The majority of exonerations reported over this 25-year period were homicide and sexual assault cases. According to the report, in 2013 there were “40 murder exonerations – including one exoneration of a prisoner who had been sentenced to death– and 18 exonerations that involved rape or other sexual assault. Eight percent of known exonerations occurred in cases in which the defendants were sentenced to death.
“Death Row exonerations have averaged about three a year for the past decade, down from about six per year for the decade before that,” the Registry reported. “The number of Death Row exonerations will continue to drop if the death penalty continues to lose favor in the United States and death sentences become increasingly rare.”
“Most known exonerations still involve homicide or sexual assault or both, but that proportion is down from 81 percent of known exonerations on March 1, 2012, to 80 percent at the end of 2012 to 78 percent at the end of 2013,” it was reported.

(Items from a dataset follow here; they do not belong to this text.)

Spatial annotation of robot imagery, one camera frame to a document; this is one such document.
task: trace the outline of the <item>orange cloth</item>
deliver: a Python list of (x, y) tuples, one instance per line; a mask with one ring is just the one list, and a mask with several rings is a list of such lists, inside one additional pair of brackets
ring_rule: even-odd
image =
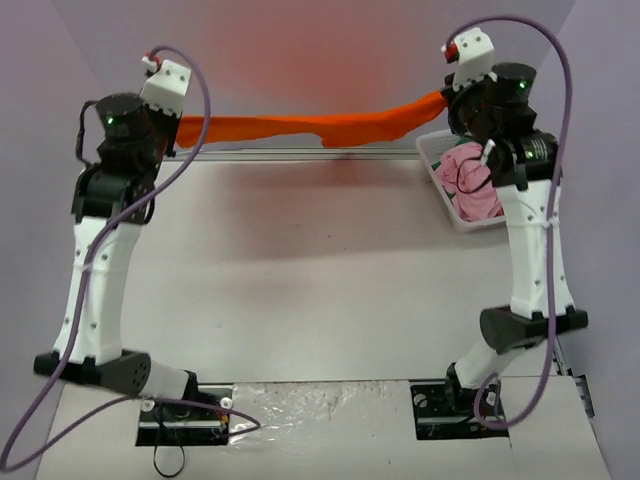
[[(393, 141), (430, 122), (446, 108), (440, 92), (432, 92), (415, 103), (384, 112), (349, 115), (211, 117), (205, 143), (238, 142), (314, 133), (328, 148), (357, 147), (367, 143)], [(182, 148), (195, 145), (204, 118), (185, 115), (180, 121), (176, 143)]]

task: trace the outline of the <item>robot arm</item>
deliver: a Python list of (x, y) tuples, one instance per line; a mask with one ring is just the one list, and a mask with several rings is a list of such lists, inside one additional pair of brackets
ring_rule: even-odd
[[(110, 95), (95, 104), (105, 140), (98, 147), (100, 162), (88, 166), (76, 183), (75, 262), (66, 314), (53, 351), (36, 357), (36, 374), (51, 376), (67, 347), (88, 246), (109, 219), (154, 188), (164, 155), (175, 155), (191, 71), (146, 56), (143, 64), (149, 78), (139, 94)], [(60, 378), (134, 397), (201, 401), (194, 373), (161, 365), (147, 353), (122, 346), (120, 317), (129, 262), (152, 213), (152, 204), (136, 211), (101, 243), (76, 342)]]
[[(528, 104), (536, 71), (520, 63), (493, 64), (493, 45), (479, 28), (458, 35), (443, 47), (457, 70), (445, 79), (454, 134), (482, 145), (481, 162), (490, 170), (502, 203), (509, 235), (513, 286), (509, 305), (480, 315), (482, 336), (452, 364), (446, 376), (451, 406), (472, 411), (480, 385), (500, 375), (527, 349), (547, 338), (547, 199), (553, 178), (557, 140), (534, 127), (536, 112)], [(557, 333), (585, 328), (587, 313), (576, 310), (567, 287), (560, 242), (558, 185), (553, 211), (554, 292)]]

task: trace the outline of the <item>gray wall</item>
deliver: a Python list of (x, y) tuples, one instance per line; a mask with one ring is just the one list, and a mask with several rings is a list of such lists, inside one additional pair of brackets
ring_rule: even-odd
[[(73, 255), (71, 194), (77, 115), (102, 91), (49, 2), (0, 2), (0, 443), (42, 381), (33, 356), (50, 349)], [(17, 457), (46, 439), (59, 389), (29, 425)], [(12, 478), (33, 478), (32, 465)]]
[[(562, 28), (575, 78), (567, 145), (562, 229), (568, 280), (591, 315), (587, 331), (565, 339), (586, 373), (598, 441), (614, 480), (638, 478), (640, 414), (640, 3), (581, 0)], [(562, 83), (553, 53), (533, 104), (558, 131)]]

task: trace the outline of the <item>white plastic basket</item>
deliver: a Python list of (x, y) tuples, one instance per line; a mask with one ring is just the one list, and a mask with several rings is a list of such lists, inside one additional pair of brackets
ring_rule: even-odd
[(438, 198), (440, 199), (442, 206), (444, 207), (451, 224), (456, 232), (459, 233), (471, 233), (478, 230), (486, 230), (489, 228), (500, 227), (505, 224), (505, 218), (503, 215), (495, 218), (489, 218), (487, 220), (478, 220), (476, 222), (467, 222), (460, 218), (458, 212), (453, 208), (453, 203), (449, 200), (447, 192), (444, 191), (440, 180), (436, 176), (433, 165), (440, 161), (440, 157), (451, 148), (455, 147), (459, 137), (453, 135), (449, 130), (441, 130), (439, 132), (427, 133), (420, 135), (416, 139), (416, 147), (420, 153), (422, 164), (429, 172), (429, 177), (433, 183)]

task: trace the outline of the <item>black wire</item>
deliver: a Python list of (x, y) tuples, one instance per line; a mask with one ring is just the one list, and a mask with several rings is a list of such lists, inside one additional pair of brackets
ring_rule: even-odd
[(465, 418), (464, 420), (460, 420), (458, 422), (458, 425), (464, 425), (465, 423), (469, 423), (471, 420), (473, 420), (475, 418), (475, 415), (472, 413), (471, 415), (469, 415), (467, 418)]
[(502, 394), (502, 381), (498, 379), (496, 382), (496, 403), (493, 405), (493, 414), (497, 419), (506, 421), (504, 415), (500, 415), (500, 395)]
[(149, 208), (147, 209), (147, 215), (144, 217), (144, 224), (148, 224), (153, 218), (153, 213), (156, 211), (156, 199), (153, 197), (149, 202)]
[(76, 159), (79, 162), (84, 163), (84, 165), (86, 167), (91, 166), (91, 162), (89, 162), (89, 160), (86, 160), (83, 156), (83, 150), (84, 150), (84, 114), (86, 113), (87, 109), (93, 105), (95, 105), (96, 103), (98, 103), (96, 100), (89, 100), (87, 102), (84, 102), (84, 105), (82, 106), (82, 110), (80, 110), (80, 129), (78, 130), (78, 136), (76, 138)]
[(243, 428), (242, 430), (236, 430), (235, 432), (223, 433), (220, 435), (220, 438), (231, 438), (237, 437), (238, 435), (246, 435), (247, 433), (255, 432), (260, 430), (259, 425), (254, 425), (253, 427)]
[(155, 421), (158, 423), (158, 433), (156, 435), (155, 445), (153, 446), (153, 468), (155, 468), (156, 472), (158, 472), (158, 475), (160, 475), (163, 478), (176, 478), (178, 475), (182, 473), (182, 471), (184, 470), (184, 467), (186, 466), (187, 455), (184, 451), (184, 447), (180, 444), (180, 440), (178, 439), (178, 436), (176, 435), (175, 432), (173, 432), (173, 438), (175, 439), (176, 446), (180, 449), (180, 452), (182, 453), (182, 465), (180, 466), (177, 472), (171, 473), (171, 474), (164, 473), (163, 471), (160, 470), (160, 467), (158, 467), (157, 455), (158, 455), (158, 447), (160, 446), (160, 441), (162, 440), (162, 435), (163, 434), (166, 435), (170, 433), (169, 429), (164, 424), (164, 406), (162, 404), (158, 405), (158, 410), (160, 413), (158, 415), (154, 413), (153, 415)]
[(487, 178), (485, 178), (482, 183), (477, 186), (476, 188), (474, 188), (473, 190), (467, 191), (467, 190), (463, 190), (462, 188), (460, 188), (460, 170), (462, 170), (462, 165), (465, 164), (465, 162), (468, 162), (470, 160), (480, 160), (480, 157), (472, 157), (472, 158), (465, 158), (462, 163), (460, 164), (460, 166), (458, 167), (458, 171), (456, 173), (456, 189), (460, 192), (460, 193), (464, 193), (465, 195), (471, 195), (473, 193), (478, 193), (480, 190), (482, 190), (484, 187), (486, 187), (489, 182), (491, 181), (491, 175), (487, 175)]
[(473, 137), (470, 135), (468, 128), (466, 125), (463, 125), (458, 117), (458, 110), (460, 109), (460, 105), (462, 101), (471, 93), (473, 90), (480, 88), (480, 83), (472, 83), (464, 87), (458, 94), (453, 97), (453, 100), (449, 104), (449, 114), (448, 114), (448, 122), (449, 126), (453, 130), (453, 133), (460, 137), (472, 139)]

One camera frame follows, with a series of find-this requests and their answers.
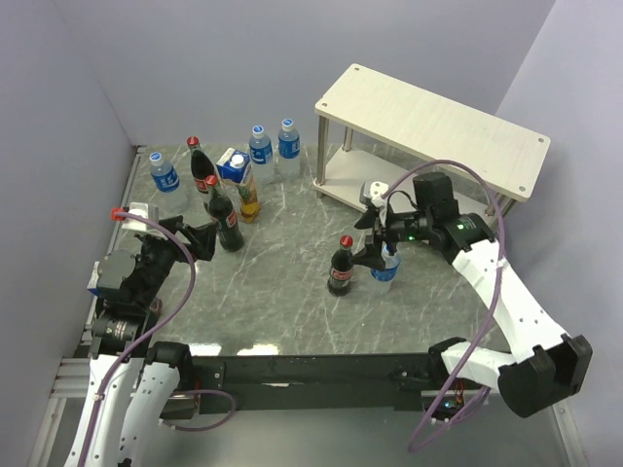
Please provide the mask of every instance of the plastic water bottle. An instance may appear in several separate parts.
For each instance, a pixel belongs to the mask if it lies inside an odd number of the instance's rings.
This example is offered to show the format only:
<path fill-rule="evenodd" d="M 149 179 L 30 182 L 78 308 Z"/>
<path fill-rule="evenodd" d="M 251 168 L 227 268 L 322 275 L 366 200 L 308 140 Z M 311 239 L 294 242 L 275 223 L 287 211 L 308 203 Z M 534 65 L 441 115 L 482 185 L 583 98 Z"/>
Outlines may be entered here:
<path fill-rule="evenodd" d="M 301 138 L 292 119 L 281 122 L 279 132 L 279 172 L 284 178 L 296 178 L 301 174 Z"/>
<path fill-rule="evenodd" d="M 253 174 L 259 183 L 271 183 L 275 180 L 275 165 L 273 163 L 273 145 L 271 138 L 264 133 L 264 127 L 253 127 L 253 135 L 249 139 L 249 154 L 253 164 Z"/>
<path fill-rule="evenodd" d="M 152 178 L 156 187 L 165 196 L 166 207 L 174 212 L 181 212 L 188 207 L 188 195 L 182 188 L 177 172 L 171 162 L 165 161 L 160 153 L 152 153 L 149 157 L 152 163 Z"/>
<path fill-rule="evenodd" d="M 370 281 L 370 292 L 374 294 L 386 294 L 391 287 L 391 282 L 396 277 L 398 267 L 400 266 L 400 253 L 391 256 L 387 245 L 383 247 L 381 256 L 385 260 L 385 270 L 371 269 L 372 280 Z"/>

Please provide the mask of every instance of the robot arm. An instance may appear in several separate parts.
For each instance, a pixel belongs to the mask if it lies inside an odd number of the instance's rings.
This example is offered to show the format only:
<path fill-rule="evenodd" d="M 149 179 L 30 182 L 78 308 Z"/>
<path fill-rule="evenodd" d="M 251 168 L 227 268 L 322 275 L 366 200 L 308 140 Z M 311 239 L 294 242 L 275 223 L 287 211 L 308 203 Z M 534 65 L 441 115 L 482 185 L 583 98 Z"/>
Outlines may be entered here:
<path fill-rule="evenodd" d="M 147 204 L 131 203 L 129 212 L 159 222 L 157 208 Z M 216 225 L 195 229 L 182 221 L 178 216 L 164 219 L 160 225 L 173 234 L 181 232 L 190 242 L 186 247 L 193 257 L 209 261 L 214 254 Z M 116 250 L 99 263 L 89 392 L 65 463 L 67 467 L 79 465 L 94 398 L 98 397 L 96 393 L 104 375 L 115 365 L 119 354 L 156 325 L 158 317 L 151 304 L 175 262 L 187 261 L 177 245 L 149 231 L 142 223 L 132 221 L 123 223 L 122 227 L 140 233 L 137 235 L 141 241 L 140 254 Z M 93 427 L 86 465 L 140 465 L 150 430 L 157 425 L 171 392 L 176 388 L 195 388 L 187 345 L 157 342 L 148 347 L 149 339 L 137 346 L 108 383 Z M 130 402 L 141 370 L 138 390 Z"/>
<path fill-rule="evenodd" d="M 383 243 L 391 251 L 400 241 L 425 241 L 467 279 L 486 305 L 490 304 L 499 252 L 493 232 L 478 215 L 459 214 L 447 175 L 420 175 L 414 178 L 414 187 L 418 208 L 393 214 L 390 205 L 379 203 L 379 192 L 384 192 L 386 185 L 364 185 L 361 202 L 368 210 L 355 226 L 372 232 L 353 262 L 383 269 Z M 580 390 L 592 349 L 584 337 L 572 339 L 538 304 L 510 264 L 505 259 L 502 262 L 494 319 L 508 340 L 510 353 L 476 347 L 458 376 L 499 391 L 513 412 L 526 417 Z M 456 368 L 467 347 L 469 342 L 460 338 L 431 347 L 429 354 L 443 368 L 439 379 L 445 380 Z"/>
<path fill-rule="evenodd" d="M 91 359 L 87 399 L 85 400 L 76 438 L 65 462 L 65 467 L 78 465 L 80 451 L 85 442 L 87 426 L 91 417 L 95 392 L 104 375 L 112 367 L 116 359 L 117 357 L 113 355 L 100 355 L 97 359 Z M 102 401 L 97 424 L 95 425 L 95 436 L 89 451 L 87 465 L 92 465 L 93 467 L 117 465 L 119 440 L 124 425 L 124 416 L 128 408 L 129 396 L 142 366 L 142 358 L 131 358 L 117 369 L 111 379 L 108 391 L 106 391 L 106 397 Z"/>

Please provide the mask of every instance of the black metal frame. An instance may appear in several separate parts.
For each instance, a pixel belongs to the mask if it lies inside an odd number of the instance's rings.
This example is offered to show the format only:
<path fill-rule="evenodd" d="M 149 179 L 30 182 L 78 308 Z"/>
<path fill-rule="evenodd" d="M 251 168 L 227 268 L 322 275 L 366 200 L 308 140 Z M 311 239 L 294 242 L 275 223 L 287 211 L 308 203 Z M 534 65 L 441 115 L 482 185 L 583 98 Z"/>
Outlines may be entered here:
<path fill-rule="evenodd" d="M 389 407 L 422 411 L 421 392 L 439 390 L 426 353 L 193 357 L 201 388 L 232 394 L 244 411 Z M 471 381 L 465 388 L 480 387 Z M 226 413 L 202 397 L 200 413 Z"/>

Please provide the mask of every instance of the blue label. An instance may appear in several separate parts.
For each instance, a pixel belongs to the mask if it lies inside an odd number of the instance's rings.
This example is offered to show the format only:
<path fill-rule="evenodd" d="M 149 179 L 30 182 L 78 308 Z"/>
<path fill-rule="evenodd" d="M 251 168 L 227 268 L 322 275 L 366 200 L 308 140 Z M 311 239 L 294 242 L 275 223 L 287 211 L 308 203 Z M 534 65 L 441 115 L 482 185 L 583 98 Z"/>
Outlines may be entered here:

The proportion of exonerations that do not involve rape or murder has also grown from 18 percent in 1989 through 1998 to 24 percent from 2009 through 2013. The report explained 29 exonerations (33 percent of the total) did not involve either of these extreme crimes of violence. This was a record number of exonerations in such cases and a comparatively high proportion of all exonerations. From 1989 through 2007, 66 percent of DNA exonerations were rape cases.
DNA cases have been the minority of exonerations in the United States. They accounted for a fifth of the total in 2013. The number of these cases “continued to decline slowly, as it has for most of the past decade, while the number of non-DNA exonerations rose sharply.”
The report also shows 27 of the 87 exonerations occurred when no crime was committed.
The reports revealed 47 percent of the homicides cases exonerated occurred from 1989-2013. During that same period, sexual assaults amounted to 31 percent of those cases exonerated.